5 Secret exercises For HUG Muscle

2- The dips

Always to work the upper body, you can opt for  dips . They will make you gain muscle mass in the  pecs  and triceps. This exercise requires a chair, bench or other object that will allow you to be elevated.

Here are three levels of difficulty:
– easy  : back to a bench or chair, put your hands on it and place your legs at 90 °. With your back straight, lower your body with your arms and repeat the movement. Take care of your shoulders, which are still very busy.
– medium  : in the same way, simply add a chair below your feet. Being elevated will make it a bit more challenging as your entire body will be worn. The more you retreat, the more your triceps and shoulders work.
– difficult : Using two high chairs, stand between them, with one hand on each of them. Your body is straight, in a vacuum, and go down in the same way at 90 °.

3- Tractions

The back is one of the most requested parts of the body. Here are some variations of  tractions that will strengthen and strengthen. Know that in supination (palms of hand turned towards the sky), the movement is often easier to achieve but makes more work the biceps, in addition to the back. In pronation (palms of hands towards the ground), you will work the triceps and the back.

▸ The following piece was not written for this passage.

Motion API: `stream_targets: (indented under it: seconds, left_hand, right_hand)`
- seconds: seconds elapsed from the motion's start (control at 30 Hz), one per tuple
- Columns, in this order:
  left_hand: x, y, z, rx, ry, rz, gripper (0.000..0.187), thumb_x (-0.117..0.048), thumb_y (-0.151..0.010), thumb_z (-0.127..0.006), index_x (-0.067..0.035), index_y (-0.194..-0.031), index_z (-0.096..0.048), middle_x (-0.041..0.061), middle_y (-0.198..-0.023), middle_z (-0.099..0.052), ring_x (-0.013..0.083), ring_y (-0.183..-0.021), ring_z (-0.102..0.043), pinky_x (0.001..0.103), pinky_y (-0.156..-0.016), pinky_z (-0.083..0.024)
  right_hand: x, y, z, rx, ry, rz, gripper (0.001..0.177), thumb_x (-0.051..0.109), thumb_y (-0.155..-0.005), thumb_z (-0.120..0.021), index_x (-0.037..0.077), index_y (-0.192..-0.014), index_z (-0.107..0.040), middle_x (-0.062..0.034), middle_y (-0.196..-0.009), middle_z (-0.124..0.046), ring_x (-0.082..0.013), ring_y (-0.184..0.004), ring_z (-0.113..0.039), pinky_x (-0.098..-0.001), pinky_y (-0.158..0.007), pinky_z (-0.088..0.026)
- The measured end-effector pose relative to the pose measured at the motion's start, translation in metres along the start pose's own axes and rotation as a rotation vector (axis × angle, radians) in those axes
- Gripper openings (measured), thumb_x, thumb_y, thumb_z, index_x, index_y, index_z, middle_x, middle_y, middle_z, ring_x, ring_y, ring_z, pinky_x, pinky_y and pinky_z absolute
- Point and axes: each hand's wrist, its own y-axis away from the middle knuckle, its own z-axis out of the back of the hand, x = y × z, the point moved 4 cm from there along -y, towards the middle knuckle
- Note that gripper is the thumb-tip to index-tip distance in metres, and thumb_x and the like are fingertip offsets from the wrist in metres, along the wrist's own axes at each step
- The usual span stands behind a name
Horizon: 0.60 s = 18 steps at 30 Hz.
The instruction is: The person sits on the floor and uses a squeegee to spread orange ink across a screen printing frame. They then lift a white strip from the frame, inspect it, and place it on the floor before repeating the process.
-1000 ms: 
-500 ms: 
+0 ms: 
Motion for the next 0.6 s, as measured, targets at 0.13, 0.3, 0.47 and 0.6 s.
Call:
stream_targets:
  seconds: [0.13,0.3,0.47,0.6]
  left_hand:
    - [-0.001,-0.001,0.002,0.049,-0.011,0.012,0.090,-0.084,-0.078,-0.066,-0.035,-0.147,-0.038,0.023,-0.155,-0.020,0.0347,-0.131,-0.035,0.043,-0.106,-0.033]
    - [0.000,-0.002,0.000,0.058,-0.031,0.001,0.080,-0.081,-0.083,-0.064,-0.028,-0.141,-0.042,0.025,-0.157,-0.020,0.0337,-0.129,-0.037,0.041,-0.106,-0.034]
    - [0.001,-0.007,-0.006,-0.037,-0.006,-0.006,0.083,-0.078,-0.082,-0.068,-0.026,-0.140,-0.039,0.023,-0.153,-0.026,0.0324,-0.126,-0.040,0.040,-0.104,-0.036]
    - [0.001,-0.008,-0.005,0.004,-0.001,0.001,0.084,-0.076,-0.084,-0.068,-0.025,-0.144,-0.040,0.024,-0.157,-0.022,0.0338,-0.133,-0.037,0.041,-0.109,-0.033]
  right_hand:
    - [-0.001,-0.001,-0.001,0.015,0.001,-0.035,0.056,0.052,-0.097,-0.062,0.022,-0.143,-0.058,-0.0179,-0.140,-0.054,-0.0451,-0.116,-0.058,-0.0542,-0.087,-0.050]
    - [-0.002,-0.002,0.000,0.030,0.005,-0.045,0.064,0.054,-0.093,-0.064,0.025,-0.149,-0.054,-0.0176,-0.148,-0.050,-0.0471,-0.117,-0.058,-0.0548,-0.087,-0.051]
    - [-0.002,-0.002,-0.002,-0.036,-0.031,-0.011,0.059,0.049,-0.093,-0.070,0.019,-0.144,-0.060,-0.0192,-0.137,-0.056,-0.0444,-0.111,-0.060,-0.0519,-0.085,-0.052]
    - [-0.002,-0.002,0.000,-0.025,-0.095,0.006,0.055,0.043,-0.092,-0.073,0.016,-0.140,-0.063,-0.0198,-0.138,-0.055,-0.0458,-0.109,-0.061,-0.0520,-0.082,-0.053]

reverse:  space two chairs facing each other. Put the ends of a bar or a broom very strong on each one. Position your body below this bar, on the ground, lying on your back. Be sure to keep your feet straight and your legs straight then place your hands on the bar. Climb and bring the bust closer to the bar and then go down again. And so on.

– classic pull-ups:  hanging on a high bar, keep the body wrapped, straight, and always keep your arms slightly bent. The goal is to hoist his body to the height of the bar.